A method for controlling complexity. Our main tools:

- Model averaging (e.g. ensemble methods)
- Regularization (this)

When we have multiple models with the same training models, we should pick models that are *more conservative* (e.g. in linear regression, pick smaller slope)

We should regularize $w_{j}$ so that they don’t explode.

Makes the tangent to the level curves of the gradient point towards the global minimum

### L0-Regularization

- Adds penalty on number of non-zeros to select features

$f(w)=L+λ∥w∥_{0}$

### L2-Regularization (Ridge Regression)

- Generally decreases overfitting

$f(w)=L+2λ ∥w∥_{2}$

This *almost always* decreases test error. Bigger $λ$ also means gradient descent converges faster.

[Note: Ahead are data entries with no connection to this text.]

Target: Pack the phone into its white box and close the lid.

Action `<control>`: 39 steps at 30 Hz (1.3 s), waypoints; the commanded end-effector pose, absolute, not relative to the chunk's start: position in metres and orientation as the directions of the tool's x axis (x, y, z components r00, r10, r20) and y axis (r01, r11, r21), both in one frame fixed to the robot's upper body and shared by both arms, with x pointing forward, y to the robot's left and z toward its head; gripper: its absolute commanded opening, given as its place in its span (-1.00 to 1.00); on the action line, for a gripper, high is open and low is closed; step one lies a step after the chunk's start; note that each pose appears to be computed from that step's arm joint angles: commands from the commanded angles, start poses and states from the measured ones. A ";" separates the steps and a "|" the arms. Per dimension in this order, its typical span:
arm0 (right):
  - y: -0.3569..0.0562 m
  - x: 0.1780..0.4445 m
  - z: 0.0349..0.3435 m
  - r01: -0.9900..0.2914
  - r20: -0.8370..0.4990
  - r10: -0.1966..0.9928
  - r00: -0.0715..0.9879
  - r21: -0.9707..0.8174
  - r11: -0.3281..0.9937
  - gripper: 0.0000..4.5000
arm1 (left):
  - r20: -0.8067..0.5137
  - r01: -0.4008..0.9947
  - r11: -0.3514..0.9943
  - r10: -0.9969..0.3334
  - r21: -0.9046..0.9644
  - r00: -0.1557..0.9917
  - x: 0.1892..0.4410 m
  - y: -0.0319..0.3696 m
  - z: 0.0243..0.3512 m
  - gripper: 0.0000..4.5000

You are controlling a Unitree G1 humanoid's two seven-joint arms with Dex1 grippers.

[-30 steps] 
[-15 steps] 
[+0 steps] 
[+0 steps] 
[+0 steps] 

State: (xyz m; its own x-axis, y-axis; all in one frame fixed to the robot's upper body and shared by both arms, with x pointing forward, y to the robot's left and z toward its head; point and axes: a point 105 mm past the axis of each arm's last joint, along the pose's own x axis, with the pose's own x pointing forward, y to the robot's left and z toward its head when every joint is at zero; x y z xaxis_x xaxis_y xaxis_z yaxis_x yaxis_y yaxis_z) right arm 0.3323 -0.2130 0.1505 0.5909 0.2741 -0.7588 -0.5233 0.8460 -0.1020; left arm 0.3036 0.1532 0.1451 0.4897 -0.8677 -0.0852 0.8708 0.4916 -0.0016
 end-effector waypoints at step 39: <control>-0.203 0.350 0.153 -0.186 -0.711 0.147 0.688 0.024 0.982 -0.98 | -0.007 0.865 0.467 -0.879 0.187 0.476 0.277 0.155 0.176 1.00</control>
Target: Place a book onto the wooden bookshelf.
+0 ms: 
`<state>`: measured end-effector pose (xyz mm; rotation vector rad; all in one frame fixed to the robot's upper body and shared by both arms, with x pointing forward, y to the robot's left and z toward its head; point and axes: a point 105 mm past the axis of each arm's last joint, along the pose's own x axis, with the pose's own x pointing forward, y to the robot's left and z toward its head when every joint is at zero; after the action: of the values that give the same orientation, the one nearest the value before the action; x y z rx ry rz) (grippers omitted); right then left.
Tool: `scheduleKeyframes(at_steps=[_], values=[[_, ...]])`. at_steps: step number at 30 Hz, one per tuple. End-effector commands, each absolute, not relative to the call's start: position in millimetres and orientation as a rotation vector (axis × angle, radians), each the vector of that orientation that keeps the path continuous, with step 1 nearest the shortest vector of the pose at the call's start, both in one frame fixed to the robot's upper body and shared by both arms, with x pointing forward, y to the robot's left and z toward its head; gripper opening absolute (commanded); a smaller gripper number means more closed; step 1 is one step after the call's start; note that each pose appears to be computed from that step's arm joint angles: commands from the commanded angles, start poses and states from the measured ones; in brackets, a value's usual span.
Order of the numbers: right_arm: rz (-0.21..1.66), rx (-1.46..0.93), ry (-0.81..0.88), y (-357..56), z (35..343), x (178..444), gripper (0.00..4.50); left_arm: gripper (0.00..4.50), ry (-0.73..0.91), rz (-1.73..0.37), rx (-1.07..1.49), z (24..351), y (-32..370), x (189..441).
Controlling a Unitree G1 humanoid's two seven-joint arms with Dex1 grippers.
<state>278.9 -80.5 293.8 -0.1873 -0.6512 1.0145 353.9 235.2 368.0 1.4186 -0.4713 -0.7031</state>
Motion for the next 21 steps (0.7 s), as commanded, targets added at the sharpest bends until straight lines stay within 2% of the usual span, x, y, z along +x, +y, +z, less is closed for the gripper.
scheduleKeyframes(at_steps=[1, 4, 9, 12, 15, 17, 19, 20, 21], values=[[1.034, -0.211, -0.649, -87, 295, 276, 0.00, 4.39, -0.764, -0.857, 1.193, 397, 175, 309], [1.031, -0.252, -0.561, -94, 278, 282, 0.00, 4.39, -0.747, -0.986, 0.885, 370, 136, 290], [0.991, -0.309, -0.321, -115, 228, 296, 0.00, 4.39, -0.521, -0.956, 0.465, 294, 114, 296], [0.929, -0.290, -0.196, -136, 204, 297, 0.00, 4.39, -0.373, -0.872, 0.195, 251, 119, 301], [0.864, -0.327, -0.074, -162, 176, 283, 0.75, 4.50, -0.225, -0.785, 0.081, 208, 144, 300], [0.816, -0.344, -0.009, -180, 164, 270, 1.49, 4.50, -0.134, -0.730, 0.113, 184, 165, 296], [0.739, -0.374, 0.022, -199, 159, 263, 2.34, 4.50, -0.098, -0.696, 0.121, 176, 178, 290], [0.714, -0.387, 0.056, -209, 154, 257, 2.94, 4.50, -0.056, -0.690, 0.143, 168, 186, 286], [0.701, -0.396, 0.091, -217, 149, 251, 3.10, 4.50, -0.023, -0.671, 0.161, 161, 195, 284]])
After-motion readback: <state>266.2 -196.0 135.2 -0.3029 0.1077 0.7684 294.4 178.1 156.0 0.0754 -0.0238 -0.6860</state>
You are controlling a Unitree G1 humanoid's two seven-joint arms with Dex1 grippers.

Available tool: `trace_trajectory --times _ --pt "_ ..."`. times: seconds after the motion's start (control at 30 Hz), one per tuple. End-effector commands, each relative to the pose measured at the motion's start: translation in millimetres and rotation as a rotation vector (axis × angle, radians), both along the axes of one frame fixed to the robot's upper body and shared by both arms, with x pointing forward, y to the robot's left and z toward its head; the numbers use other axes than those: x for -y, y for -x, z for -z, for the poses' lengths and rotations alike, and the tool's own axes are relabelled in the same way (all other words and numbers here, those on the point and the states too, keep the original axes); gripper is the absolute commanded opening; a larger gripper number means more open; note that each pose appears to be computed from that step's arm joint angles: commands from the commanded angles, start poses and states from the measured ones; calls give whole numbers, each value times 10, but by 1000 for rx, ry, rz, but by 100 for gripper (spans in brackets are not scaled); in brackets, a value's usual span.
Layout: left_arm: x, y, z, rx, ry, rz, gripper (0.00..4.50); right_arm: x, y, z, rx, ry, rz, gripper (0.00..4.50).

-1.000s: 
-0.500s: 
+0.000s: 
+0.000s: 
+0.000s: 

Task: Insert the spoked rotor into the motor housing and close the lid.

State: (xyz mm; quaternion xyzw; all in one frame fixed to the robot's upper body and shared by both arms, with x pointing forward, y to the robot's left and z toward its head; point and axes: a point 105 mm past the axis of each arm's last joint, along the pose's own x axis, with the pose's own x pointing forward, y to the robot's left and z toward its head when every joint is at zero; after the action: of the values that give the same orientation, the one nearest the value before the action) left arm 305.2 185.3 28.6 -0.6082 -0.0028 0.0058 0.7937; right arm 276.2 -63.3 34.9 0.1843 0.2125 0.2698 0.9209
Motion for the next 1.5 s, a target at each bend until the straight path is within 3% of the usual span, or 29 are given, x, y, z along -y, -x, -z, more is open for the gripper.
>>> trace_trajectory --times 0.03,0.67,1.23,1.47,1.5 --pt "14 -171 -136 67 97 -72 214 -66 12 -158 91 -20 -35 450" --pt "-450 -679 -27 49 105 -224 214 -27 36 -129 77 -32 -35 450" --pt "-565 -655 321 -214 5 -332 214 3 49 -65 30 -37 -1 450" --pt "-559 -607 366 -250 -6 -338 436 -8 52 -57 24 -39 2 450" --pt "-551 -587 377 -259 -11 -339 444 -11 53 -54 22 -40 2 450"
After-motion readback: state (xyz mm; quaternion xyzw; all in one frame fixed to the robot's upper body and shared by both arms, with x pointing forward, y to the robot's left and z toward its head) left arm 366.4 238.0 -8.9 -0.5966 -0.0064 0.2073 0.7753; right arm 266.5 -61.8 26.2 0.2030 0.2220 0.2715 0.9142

To help with this, we can standardize continuous feature by replacing it with its z-score.

### L1-Regularization (LASSO)

- Like L2-regularization, it’s convex and improves our test error
- Like L0-regularization, it encourages elements of $w$ to be exactly zero (though not as sparse)

$f(w)=L+λ∥w∥_{1}$

We can actually combine this using an Ensemble method + bootstrapping (BoLASSO):

- Create bootstrap samples
- Run feature selection on each sample
- Take the intersection of selected features
- Reduces false positives

#### How is this different from L2?

The penalty stays is proportional to how far away $w_{j}$ is from zero. There is still something to be gained from making a tiny value exactly equal to 0.

With L2, the penalty gets smaller as you get closer to zero. The penalty asymptotically vanishes as $w_{j}$ approaches 0 (no incentive for “exact” zeroes).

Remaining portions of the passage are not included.